Your instructions –
Scan the data below and work out how many of its lines contain the word "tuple". Give only that number.

Exercise data –
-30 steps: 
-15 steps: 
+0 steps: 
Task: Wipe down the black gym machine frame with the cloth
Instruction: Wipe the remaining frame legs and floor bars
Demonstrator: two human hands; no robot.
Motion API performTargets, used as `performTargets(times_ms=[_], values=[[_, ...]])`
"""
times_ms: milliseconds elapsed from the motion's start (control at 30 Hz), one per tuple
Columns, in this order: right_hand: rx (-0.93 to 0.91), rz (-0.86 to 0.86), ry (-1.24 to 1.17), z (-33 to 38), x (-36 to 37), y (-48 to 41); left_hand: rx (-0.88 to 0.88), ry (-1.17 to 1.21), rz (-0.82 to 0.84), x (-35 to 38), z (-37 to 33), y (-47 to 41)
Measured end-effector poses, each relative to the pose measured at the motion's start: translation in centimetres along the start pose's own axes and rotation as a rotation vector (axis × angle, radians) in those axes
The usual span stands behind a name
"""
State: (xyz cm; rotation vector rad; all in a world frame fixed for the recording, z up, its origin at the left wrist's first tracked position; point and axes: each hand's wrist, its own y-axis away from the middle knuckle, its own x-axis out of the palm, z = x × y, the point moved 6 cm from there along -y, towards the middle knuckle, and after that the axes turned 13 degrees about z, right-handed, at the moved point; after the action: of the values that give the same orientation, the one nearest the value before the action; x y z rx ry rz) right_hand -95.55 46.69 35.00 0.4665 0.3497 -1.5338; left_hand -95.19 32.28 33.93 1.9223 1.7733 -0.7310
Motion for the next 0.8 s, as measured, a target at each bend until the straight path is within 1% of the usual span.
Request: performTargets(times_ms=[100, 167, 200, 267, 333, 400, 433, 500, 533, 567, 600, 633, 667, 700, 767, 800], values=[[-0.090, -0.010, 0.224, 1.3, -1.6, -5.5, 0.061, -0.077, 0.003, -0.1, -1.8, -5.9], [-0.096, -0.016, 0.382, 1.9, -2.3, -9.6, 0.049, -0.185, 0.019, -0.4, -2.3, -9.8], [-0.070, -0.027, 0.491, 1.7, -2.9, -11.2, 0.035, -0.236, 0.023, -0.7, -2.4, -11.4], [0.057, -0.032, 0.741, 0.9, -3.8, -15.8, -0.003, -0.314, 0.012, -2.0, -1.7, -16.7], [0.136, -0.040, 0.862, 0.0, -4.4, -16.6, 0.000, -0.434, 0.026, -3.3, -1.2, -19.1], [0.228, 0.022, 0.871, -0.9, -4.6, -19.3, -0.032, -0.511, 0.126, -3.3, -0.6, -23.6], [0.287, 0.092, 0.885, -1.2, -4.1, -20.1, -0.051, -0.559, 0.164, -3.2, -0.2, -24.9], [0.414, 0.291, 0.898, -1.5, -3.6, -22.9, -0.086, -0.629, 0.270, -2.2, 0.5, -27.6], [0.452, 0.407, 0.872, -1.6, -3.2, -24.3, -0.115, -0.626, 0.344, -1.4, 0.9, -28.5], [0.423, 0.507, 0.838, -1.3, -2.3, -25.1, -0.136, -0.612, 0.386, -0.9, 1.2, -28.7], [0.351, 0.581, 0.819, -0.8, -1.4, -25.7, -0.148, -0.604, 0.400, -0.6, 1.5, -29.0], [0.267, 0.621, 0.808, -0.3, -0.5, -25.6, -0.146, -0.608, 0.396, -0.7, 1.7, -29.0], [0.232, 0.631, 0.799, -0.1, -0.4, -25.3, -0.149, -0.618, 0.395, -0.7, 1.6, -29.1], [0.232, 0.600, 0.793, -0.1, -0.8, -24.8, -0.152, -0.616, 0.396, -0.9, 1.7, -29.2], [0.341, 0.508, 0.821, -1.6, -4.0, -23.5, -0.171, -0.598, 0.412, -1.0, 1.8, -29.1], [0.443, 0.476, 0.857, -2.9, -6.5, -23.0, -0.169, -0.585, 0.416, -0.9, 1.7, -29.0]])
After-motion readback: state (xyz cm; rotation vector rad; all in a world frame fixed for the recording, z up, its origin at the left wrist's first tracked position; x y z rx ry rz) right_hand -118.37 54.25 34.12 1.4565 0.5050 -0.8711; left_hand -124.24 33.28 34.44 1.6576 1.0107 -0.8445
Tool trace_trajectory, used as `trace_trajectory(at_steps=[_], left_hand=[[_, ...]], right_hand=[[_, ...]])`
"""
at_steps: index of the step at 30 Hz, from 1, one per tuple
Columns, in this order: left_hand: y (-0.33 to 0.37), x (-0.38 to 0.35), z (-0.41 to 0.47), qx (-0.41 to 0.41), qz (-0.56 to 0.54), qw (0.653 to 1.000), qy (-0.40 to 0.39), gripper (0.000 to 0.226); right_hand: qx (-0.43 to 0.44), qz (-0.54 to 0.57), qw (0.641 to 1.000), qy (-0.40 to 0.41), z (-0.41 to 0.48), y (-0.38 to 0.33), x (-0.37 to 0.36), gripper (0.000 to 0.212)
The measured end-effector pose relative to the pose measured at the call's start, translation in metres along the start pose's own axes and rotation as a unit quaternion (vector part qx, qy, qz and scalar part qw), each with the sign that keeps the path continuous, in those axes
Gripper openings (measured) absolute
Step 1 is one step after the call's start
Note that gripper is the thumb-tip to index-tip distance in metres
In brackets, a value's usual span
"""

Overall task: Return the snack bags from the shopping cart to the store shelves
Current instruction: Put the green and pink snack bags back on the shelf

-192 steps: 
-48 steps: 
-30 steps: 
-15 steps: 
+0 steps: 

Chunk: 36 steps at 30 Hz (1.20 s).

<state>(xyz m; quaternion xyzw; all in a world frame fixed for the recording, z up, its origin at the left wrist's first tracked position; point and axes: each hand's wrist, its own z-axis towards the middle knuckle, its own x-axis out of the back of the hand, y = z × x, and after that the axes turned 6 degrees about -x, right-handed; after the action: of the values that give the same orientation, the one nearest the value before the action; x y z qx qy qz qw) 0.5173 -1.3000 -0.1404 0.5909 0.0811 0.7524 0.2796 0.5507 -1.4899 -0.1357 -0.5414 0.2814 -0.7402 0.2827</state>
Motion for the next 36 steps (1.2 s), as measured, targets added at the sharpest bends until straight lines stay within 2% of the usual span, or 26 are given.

Exercise answer –
2